### Exercise objective:
In your copy, include no images and return each entry exactly as written.

================================

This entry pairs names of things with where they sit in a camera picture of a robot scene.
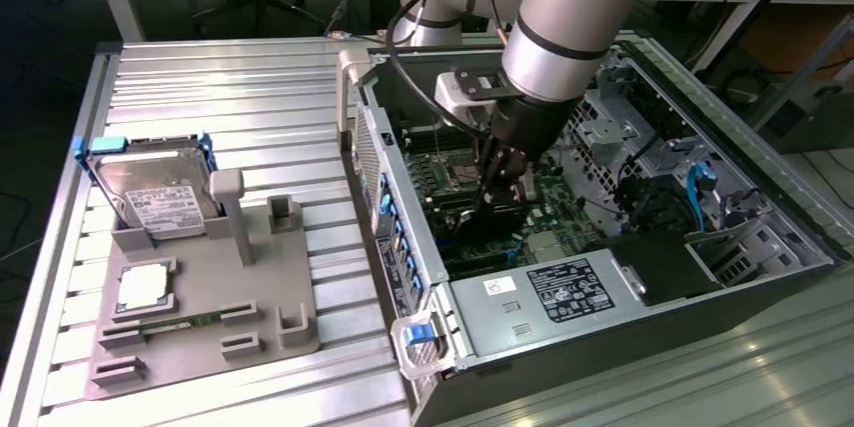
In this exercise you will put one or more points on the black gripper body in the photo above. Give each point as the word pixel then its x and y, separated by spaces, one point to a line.
pixel 535 127

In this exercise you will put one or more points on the black Nvidia graphics card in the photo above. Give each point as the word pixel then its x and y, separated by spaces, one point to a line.
pixel 494 222

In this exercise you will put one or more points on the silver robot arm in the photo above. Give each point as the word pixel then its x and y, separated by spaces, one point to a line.
pixel 568 22

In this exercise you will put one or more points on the CPU socket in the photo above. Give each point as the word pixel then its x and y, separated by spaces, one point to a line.
pixel 464 169

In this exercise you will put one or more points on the green motherboard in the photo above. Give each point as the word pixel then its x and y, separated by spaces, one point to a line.
pixel 555 202

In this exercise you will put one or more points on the black installed RAM stick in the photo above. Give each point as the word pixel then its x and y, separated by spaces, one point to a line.
pixel 454 202

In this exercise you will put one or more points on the silver metal disk bay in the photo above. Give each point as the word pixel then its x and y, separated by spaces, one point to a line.
pixel 615 132

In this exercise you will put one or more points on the silver chipset heatsink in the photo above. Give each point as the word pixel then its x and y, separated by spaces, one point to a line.
pixel 548 247

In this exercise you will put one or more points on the grey power supply unit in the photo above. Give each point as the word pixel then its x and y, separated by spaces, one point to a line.
pixel 494 317

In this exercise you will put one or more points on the black plastic shroud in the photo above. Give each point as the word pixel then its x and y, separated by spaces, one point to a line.
pixel 661 267

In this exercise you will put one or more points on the clear latch with blue tab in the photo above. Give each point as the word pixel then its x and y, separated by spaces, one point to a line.
pixel 421 334

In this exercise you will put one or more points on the grey parts rack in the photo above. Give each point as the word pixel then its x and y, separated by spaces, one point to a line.
pixel 281 272

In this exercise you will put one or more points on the black open PC case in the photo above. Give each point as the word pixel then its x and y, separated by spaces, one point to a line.
pixel 601 357

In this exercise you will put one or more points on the grey slotted disk bay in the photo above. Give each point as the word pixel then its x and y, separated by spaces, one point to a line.
pixel 755 247

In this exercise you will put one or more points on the dark grey cabinet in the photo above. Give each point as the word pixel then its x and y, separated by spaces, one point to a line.
pixel 821 122

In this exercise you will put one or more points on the silver hard disk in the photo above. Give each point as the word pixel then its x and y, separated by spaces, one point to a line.
pixel 161 197

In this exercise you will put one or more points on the green RAM stick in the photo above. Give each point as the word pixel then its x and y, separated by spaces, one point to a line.
pixel 184 323

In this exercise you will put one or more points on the silver CPU chip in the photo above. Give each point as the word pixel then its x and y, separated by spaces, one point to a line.
pixel 142 287

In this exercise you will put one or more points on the blue disk caddy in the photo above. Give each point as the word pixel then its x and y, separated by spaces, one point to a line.
pixel 108 145

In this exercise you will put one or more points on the aluminium profile post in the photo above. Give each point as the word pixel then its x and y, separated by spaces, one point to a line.
pixel 815 62

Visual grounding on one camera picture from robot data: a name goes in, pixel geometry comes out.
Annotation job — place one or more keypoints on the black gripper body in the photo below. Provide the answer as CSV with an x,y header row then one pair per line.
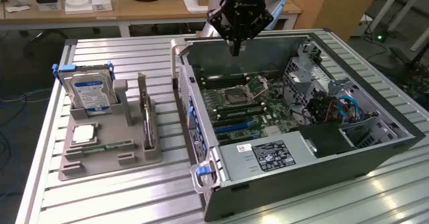
x,y
245,5

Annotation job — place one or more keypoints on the low-profile graphics card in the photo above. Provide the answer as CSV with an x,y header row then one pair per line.
x,y
150,123

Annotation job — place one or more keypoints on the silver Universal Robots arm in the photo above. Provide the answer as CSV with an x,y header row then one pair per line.
x,y
212,28

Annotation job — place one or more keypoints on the stack of white papers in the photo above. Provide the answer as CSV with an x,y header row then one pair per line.
x,y
194,5

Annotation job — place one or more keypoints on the wooden desk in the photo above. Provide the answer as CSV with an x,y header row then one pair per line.
x,y
151,10

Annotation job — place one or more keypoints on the wooden cabinet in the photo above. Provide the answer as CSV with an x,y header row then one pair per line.
x,y
334,8

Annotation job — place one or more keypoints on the metal socket cover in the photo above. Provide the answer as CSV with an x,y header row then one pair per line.
x,y
257,86

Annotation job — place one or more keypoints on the metal disk bay cage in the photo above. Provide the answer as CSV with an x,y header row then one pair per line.
x,y
301,81

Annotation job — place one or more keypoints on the CPU socket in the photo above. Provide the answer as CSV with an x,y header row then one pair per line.
x,y
236,96

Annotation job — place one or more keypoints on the plain white box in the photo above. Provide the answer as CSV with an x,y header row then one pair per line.
x,y
102,4

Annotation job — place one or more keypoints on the device with green light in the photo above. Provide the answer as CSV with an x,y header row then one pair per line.
x,y
380,37

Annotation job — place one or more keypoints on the RAM stick with white label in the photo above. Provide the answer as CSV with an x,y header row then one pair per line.
x,y
240,111

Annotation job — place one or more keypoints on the white box with round dish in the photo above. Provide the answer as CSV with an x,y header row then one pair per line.
x,y
79,6

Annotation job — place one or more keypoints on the black expansion slot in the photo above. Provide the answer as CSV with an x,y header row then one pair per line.
x,y
229,122

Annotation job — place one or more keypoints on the green motherboard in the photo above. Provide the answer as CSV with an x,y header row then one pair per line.
x,y
278,123

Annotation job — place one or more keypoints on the black floor stand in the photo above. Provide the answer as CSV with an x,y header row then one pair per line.
x,y
403,55

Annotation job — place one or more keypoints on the blue expansion slot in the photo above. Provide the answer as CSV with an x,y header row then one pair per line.
x,y
234,129

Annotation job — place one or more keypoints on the hard disk with blue caddy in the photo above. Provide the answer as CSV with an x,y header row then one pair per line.
x,y
89,93

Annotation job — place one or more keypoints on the white box with black lid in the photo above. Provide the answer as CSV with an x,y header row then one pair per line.
x,y
47,3

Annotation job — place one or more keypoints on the black plastic shroud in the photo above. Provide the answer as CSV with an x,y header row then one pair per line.
x,y
325,138

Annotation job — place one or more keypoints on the black chair base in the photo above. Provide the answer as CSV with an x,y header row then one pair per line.
x,y
43,37

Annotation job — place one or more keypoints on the grey parts rack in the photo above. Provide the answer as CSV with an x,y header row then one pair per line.
x,y
110,133

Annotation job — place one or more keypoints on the grey power supply unit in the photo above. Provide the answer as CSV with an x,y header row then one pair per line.
x,y
241,158

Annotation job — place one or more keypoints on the white paper slip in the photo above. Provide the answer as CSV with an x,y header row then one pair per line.
x,y
16,8

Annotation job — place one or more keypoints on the silver CPU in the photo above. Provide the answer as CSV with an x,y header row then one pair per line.
x,y
83,133

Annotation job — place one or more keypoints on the blue case latch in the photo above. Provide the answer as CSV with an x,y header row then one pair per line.
x,y
202,170

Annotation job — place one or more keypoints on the green RAM stick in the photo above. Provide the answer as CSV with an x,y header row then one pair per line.
x,y
101,148

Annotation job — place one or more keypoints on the open black PC case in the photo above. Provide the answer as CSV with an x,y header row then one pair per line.
x,y
301,183

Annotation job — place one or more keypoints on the white desk frame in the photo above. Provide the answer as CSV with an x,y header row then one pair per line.
x,y
419,42

================================

### Result:
This entry pairs names of things with where they sit in a camera picture of a robot scene.
In this exercise you will put one or more points on the black gripper body in the photo above. Give each point as the word pixel then its x and y, separated by spaces, one point to a line.
pixel 535 127

In this exercise you will put one or more points on the black Nvidia graphics card in the photo above. Give each point as the word pixel then its x and y, separated by spaces, one point to a line.
pixel 494 222

In this exercise you will put one or more points on the silver robot arm in the photo above. Give each point as the word pixel then its x and y, separated by spaces, one point to a line.
pixel 568 22

In this exercise you will put one or more points on the CPU socket in the photo above. Give each point as the word pixel then its x and y, separated by spaces, one point to a line.
pixel 464 169

In this exercise you will put one or more points on the green motherboard in the photo above. Give each point as the word pixel then its x and y, separated by spaces, one point to a line.
pixel 555 202

In this exercise you will put one or more points on the black installed RAM stick in the photo above. Give each point as the word pixel then its x and y, separated by spaces, one point to a line.
pixel 454 202

In this exercise you will put one or more points on the silver metal disk bay in the photo above. Give each point as the word pixel then its x and y, separated by spaces, one point to a line.
pixel 615 132

In this exercise you will put one or more points on the silver chipset heatsink in the photo above. Give each point as the word pixel then its x and y, separated by spaces, one point to a line.
pixel 548 247

In this exercise you will put one or more points on the grey power supply unit in the photo above. Give each point as the word pixel then its x and y, separated by spaces, one point to a line.
pixel 494 317

In this exercise you will put one or more points on the black plastic shroud in the photo above. Give each point as the word pixel then its x and y, separated by spaces, one point to a line.
pixel 661 267

In this exercise you will put one or more points on the clear latch with blue tab in the photo above. Give each point as the word pixel then its x and y, separated by spaces, one point to a line.
pixel 421 334

In this exercise you will put one or more points on the grey parts rack in the photo above. Give each point as the word pixel then its x and y, separated by spaces, one point to a line.
pixel 281 272

In this exercise you will put one or more points on the black open PC case in the photo above. Give each point as the word pixel then its x and y, separated by spaces, one point to a line.
pixel 601 357

In this exercise you will put one or more points on the grey slotted disk bay in the photo above. Give each point as the word pixel then its x and y, separated by spaces, one point to a line.
pixel 755 247

In this exercise you will put one or more points on the dark grey cabinet in the photo above. Give each point as the word pixel then its x and y, separated by spaces, one point to a line.
pixel 821 122

In this exercise you will put one or more points on the silver hard disk in the photo above. Give each point as the word pixel then its x and y, separated by spaces, one point to a line.
pixel 161 197

In this exercise you will put one or more points on the green RAM stick in the photo above. Give each point as the word pixel then its x and y, separated by spaces, one point to a line.
pixel 184 323

In this exercise you will put one or more points on the silver CPU chip in the photo above. Give each point as the word pixel then its x and y, separated by spaces, one point to a line.
pixel 142 287

In this exercise you will put one or more points on the blue disk caddy in the photo above. Give each point as the word pixel then its x and y, separated by spaces, one point to a line.
pixel 108 145

In this exercise you will put one or more points on the aluminium profile post in the photo above. Give each point as the word pixel then its x and y, separated by spaces, one point to a line.
pixel 815 62

Visual grounding on one camera picture from robot data: a name goes in, pixel geometry comes out.
Annotation job — place one or more keypoints on the black gripper body in the photo below. Provide the answer as CSV with an x,y header row then one pair per line.
x,y
245,5

Annotation job — place one or more keypoints on the low-profile graphics card in the photo above. Provide the answer as CSV with an x,y header row then one pair per line.
x,y
150,123

Annotation job — place one or more keypoints on the silver Universal Robots arm in the photo above. Provide the answer as CSV with an x,y header row then one pair per line.
x,y
212,28

Annotation job — place one or more keypoints on the stack of white papers in the photo above. Provide the answer as CSV with an x,y header row then one pair per line.
x,y
194,5

Annotation job — place one or more keypoints on the wooden desk in the photo above. Provide the answer as CSV with an x,y header row then one pair per line.
x,y
151,10

Annotation job — place one or more keypoints on the wooden cabinet in the photo above. Provide the answer as CSV with an x,y header row then one pair per line.
x,y
334,8

Annotation job — place one or more keypoints on the metal socket cover in the photo above. Provide the answer as CSV with an x,y header row then one pair per line.
x,y
257,86

Annotation job — place one or more keypoints on the metal disk bay cage in the photo above. Provide the answer as CSV with an x,y header row then one pair per line.
x,y
301,81

Annotation job — place one or more keypoints on the CPU socket in the photo above. Provide the answer as CSV with an x,y header row then one pair per line.
x,y
236,96

Annotation job — place one or more keypoints on the plain white box in the photo above. Provide the answer as CSV with an x,y header row then one pair per line.
x,y
102,4

Annotation job — place one or more keypoints on the device with green light in the photo above. Provide the answer as CSV with an x,y header row then one pair per line.
x,y
380,37

Annotation job — place one or more keypoints on the RAM stick with white label in the photo above. Provide the answer as CSV with an x,y header row then one pair per line.
x,y
240,111

Annotation job — place one or more keypoints on the white box with round dish in the photo above. Provide the answer as CSV with an x,y header row then one pair per line.
x,y
79,6

Annotation job — place one or more keypoints on the black expansion slot in the photo above. Provide the answer as CSV with an x,y header row then one pair per line.
x,y
229,122

Annotation job — place one or more keypoints on the green motherboard in the photo above. Provide the answer as CSV with an x,y header row then one pair per line.
x,y
278,123

Annotation job — place one or more keypoints on the black floor stand in the photo above. Provide the answer as CSV with an x,y header row then one pair per line.
x,y
403,55

Annotation job — place one or more keypoints on the blue expansion slot in the photo above. Provide the answer as CSV with an x,y header row then one pair per line.
x,y
234,129

Annotation job — place one or more keypoints on the hard disk with blue caddy in the photo above. Provide the answer as CSV with an x,y header row then one pair per line.
x,y
89,93

Annotation job — place one or more keypoints on the white box with black lid in the photo above. Provide the answer as CSV with an x,y header row then one pair per line.
x,y
47,3

Annotation job — place one or more keypoints on the black plastic shroud in the photo above. Provide the answer as CSV with an x,y header row then one pair per line.
x,y
325,138

Annotation job — place one or more keypoints on the black chair base in the photo above. Provide the answer as CSV with an x,y header row then one pair per line.
x,y
43,37

Annotation job — place one or more keypoints on the grey parts rack in the photo above. Provide the answer as CSV with an x,y header row then one pair per line.
x,y
110,133

Annotation job — place one or more keypoints on the grey power supply unit in the photo above. Provide the answer as CSV with an x,y header row then one pair per line.
x,y
241,158

Annotation job — place one or more keypoints on the white paper slip in the photo above. Provide the answer as CSV with an x,y header row then one pair per line.
x,y
16,8

Annotation job — place one or more keypoints on the silver CPU in the photo above. Provide the answer as CSV with an x,y header row then one pair per line.
x,y
83,133

Annotation job — place one or more keypoints on the blue case latch in the photo above. Provide the answer as CSV with an x,y header row then one pair per line.
x,y
202,170

Annotation job — place one or more keypoints on the green RAM stick in the photo above. Provide the answer as CSV with an x,y header row then one pair per line.
x,y
101,148

Annotation job — place one or more keypoints on the open black PC case in the photo above. Provide the answer as CSV with an x,y header row then one pair per line.
x,y
301,183

Annotation job — place one or more keypoints on the white desk frame in the photo above. Provide the answer as CSV with an x,y header row then one pair per line.
x,y
419,42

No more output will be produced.